Crawling in Darkness

Dr. Jamshid Ibrahim
2007 / 7 / 16

Crawling in Darkness
It opened and I entered. When it closed behind me it was black, black, pitch-dark inside. Moving around didn’t make sense for I couldn’t see anything. I stopped and sat down. Sitting didn’t make sense either. In fact nothing made sense anymore. I reached the darkest point. There was nothing I could do now and I fell with abandonment. Yes, I said: Now it is time to give in. There fell a deep silence and every inch of my tense muscles relaxed.

I didn’t need my eyes or ears nor did walking make sense. I took off all my clothes and moved at a crawl. Then doubts began creeping into my mind and tiredness crept over me. But my hands and sense of smell kept me awake. I touched the ground with my hands and could smell something a mile. This went on for sometime until I could adapt myself to darkness completely. The slow movements however made me cold and I started shivering. I took hold of my clothes and wrapped myself in them. Then the darkness started radiating heat. I sweated, threw away my clothes and went on crawling naked.
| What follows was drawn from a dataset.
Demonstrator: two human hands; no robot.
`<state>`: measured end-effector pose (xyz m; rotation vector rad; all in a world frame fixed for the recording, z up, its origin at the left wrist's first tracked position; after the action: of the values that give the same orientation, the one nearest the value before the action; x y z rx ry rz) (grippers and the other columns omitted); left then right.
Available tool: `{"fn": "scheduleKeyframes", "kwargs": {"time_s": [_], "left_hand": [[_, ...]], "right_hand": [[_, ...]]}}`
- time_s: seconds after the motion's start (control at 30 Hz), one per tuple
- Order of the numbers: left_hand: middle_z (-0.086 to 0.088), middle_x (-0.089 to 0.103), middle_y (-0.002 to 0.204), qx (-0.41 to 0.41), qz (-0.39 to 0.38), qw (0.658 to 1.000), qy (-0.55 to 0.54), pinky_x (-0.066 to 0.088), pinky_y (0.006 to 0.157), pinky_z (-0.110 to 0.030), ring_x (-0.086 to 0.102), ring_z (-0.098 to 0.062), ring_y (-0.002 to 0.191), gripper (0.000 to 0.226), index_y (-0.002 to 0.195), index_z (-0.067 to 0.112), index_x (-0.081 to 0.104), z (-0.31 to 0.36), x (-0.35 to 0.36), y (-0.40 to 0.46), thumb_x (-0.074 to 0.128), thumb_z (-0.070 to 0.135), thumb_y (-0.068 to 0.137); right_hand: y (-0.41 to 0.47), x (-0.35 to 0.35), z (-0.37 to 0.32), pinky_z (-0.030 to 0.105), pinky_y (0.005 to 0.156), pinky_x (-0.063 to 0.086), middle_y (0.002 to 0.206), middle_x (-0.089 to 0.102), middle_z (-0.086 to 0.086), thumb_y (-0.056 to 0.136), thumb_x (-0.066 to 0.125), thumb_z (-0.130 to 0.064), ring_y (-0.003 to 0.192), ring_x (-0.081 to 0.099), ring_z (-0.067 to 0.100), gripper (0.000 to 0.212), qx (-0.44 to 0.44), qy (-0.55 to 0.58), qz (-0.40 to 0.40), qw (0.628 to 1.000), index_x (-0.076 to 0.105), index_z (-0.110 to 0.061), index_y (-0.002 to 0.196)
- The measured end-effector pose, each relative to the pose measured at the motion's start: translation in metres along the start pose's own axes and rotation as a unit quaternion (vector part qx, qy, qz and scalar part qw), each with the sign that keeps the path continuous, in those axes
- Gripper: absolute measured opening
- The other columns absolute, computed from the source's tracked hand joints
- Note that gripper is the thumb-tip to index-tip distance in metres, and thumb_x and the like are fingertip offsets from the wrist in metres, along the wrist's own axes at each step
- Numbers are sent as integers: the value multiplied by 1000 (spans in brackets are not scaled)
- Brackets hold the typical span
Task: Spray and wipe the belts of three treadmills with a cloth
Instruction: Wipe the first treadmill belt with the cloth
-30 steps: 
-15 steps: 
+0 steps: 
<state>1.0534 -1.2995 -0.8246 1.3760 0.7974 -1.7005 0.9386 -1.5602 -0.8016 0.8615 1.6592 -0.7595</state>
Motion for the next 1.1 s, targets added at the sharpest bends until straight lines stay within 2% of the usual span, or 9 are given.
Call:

The crawling made me feel some pain in my hands and legs. I sweated blood with fear but my eyes and brain stood out for the loss I continuously felt. The showers of pain I put on ceased now growing for I was stripped bare. The showers of sweat dropped down my body from the heat of the darkness. I was dripping with sweat and with every drop I felt lighter and cleaner. Nothing surrounded me now. Everything in me melted. I melted into the background into a stream of water at the first light. Then I pulled a muscle until it became tense again.